On Wednesday, the same day crude reached a record high, shares in potash companies spiked based on news the largest distributor of fertilizer products in China — Sinofert Holdings Ltd. — has agreed to pay $400 US more per tonne of Saskatchewan potash this year than in 2007.

But nothing is pushing potash prices higher than farmers working to meet world food and fuel demand, said Denita Stann, PotashCorp’s director of investor relations. Speaking from the company’s Northbrook, Ill., office, Stann said global tastes are turning to protein-rich diets.

… “The volumes, I think, reflect the fact that there’s tremendous pressure on potash globally. It’s a very tight market and it really all comes back to the intense pressure on food production around the world,” Stann explained. “Farmers are trying to bring their yields up and really, fertilizer is a critical part of that.”
(17 April 2008)


Sulphur: From waste byproduct to billion-dollar commodity

Scott Simpson, Vancouver Sun
Commodity markets are so hot these days that even yellow is translating into green.
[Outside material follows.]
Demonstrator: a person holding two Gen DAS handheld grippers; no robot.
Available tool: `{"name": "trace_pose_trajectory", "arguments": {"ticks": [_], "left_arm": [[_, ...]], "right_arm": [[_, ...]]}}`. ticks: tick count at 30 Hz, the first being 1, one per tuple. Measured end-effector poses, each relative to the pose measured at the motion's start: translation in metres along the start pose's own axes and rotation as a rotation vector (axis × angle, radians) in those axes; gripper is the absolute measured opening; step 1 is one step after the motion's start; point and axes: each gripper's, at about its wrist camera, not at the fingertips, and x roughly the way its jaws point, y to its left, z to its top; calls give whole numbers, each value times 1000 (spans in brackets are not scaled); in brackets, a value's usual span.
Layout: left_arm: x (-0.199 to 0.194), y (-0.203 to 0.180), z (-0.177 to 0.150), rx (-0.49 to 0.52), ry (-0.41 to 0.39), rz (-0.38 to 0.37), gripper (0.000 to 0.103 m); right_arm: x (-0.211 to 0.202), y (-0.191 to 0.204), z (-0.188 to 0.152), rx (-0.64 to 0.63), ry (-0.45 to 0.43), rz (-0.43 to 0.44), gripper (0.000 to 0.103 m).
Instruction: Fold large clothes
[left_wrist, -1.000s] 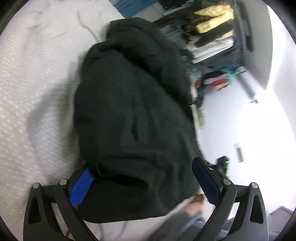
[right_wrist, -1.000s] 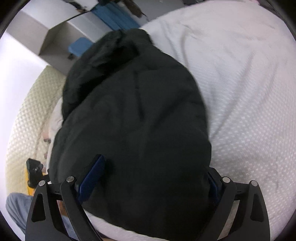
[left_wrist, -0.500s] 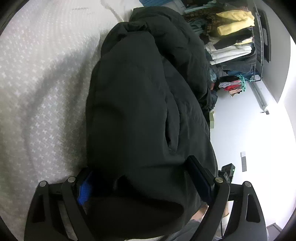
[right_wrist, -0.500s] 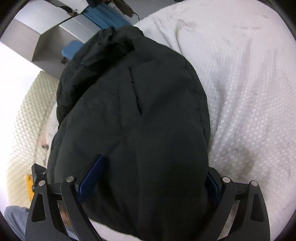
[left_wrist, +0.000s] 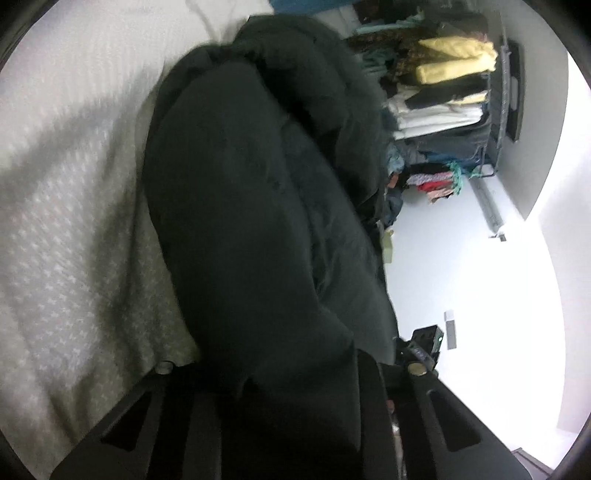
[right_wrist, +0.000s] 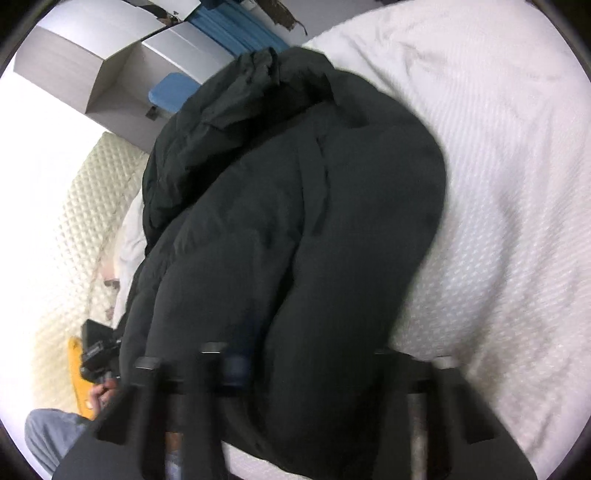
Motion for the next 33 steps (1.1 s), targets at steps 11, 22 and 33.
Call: {"name": "trace_pose_trajectory", "arguments": {"ticks": [11, 22, 33], "left_arm": [[-76, -45, 14, 21, -175, -59, 5], [-155, -118, 39, 135, -229, -80, 5], [-218, -184, -22, 293, -152, 13, 5]], "right_arm": [[-91, 52, 22, -80, -213, 99, 6], [-145, 85, 51, -164, -268, 195, 5], [-210, 84, -3, -205, -254, 288, 5]]}}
Chemical market researchers are reporting an unprecedented spike in the price of sulphur, the most visible commodity on the Metro Vancouver waterfront and until about a year ago, an uninspired laggard in the ongoing global price boom for metals and minerals.
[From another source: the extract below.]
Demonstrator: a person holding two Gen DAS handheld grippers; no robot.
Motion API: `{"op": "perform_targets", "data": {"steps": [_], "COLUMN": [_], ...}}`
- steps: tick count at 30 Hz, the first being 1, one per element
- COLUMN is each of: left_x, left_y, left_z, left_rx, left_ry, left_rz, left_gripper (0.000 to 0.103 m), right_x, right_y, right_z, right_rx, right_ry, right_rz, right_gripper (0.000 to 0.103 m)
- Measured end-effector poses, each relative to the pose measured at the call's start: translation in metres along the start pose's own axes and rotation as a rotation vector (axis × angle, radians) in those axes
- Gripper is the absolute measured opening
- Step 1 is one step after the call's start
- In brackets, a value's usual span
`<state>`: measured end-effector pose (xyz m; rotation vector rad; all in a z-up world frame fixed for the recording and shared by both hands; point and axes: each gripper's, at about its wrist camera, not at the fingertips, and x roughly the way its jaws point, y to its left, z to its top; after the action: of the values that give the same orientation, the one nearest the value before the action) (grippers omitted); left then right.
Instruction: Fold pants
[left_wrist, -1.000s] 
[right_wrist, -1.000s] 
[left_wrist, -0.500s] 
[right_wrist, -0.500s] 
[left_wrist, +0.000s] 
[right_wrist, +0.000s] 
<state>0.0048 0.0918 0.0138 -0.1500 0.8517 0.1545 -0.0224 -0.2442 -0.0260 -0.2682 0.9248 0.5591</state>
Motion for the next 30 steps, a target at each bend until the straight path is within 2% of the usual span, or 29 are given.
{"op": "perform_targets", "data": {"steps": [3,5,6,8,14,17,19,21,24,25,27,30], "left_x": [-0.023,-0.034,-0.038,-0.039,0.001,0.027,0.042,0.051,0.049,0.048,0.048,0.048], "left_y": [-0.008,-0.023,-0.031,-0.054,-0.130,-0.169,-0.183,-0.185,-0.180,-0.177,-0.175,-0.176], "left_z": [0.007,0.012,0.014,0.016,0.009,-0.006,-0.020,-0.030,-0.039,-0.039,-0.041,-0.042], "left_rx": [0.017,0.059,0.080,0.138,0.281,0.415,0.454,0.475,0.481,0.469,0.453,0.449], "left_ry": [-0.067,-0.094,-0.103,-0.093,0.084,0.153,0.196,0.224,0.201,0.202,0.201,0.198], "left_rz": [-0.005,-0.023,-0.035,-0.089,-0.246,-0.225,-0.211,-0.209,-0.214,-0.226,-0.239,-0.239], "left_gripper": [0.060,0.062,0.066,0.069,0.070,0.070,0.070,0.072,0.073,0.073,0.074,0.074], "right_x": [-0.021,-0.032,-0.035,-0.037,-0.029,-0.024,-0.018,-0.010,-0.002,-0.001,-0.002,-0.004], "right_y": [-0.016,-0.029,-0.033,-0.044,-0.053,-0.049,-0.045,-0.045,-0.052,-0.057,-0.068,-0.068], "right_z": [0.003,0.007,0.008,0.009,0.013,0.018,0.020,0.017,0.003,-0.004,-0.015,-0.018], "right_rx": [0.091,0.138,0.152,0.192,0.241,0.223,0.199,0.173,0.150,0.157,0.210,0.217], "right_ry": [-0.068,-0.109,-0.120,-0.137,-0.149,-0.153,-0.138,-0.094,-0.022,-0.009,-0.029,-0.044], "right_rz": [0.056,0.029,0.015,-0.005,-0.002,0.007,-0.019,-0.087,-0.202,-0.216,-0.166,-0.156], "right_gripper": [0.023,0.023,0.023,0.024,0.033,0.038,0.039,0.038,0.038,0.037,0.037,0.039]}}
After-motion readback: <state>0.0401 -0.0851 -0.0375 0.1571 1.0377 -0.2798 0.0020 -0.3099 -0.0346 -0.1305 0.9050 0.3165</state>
In March 2007, a tonne of pure sulphur shipped from North Vancouver or Port Moody would have cost you less than $50 US.

This month, it’s about $650 for the same volume — a 13-fold increase in just 13 months — and one chemical market analyst who spoke this week with The Sun is suggesting that another major spike is on the way.

That means sulphur, one of biggest Canadian exports by volume each year through the Vancouver port, is moving neck and neck with potash as the star performer among Canadian commodities.

Both potash and sulphur are chasing the same market — they’re principally used in the making of fertilizer, which is emerging as a cash cow for manufacturers in a global scramble to produce enough food for a bigger, hungrier world.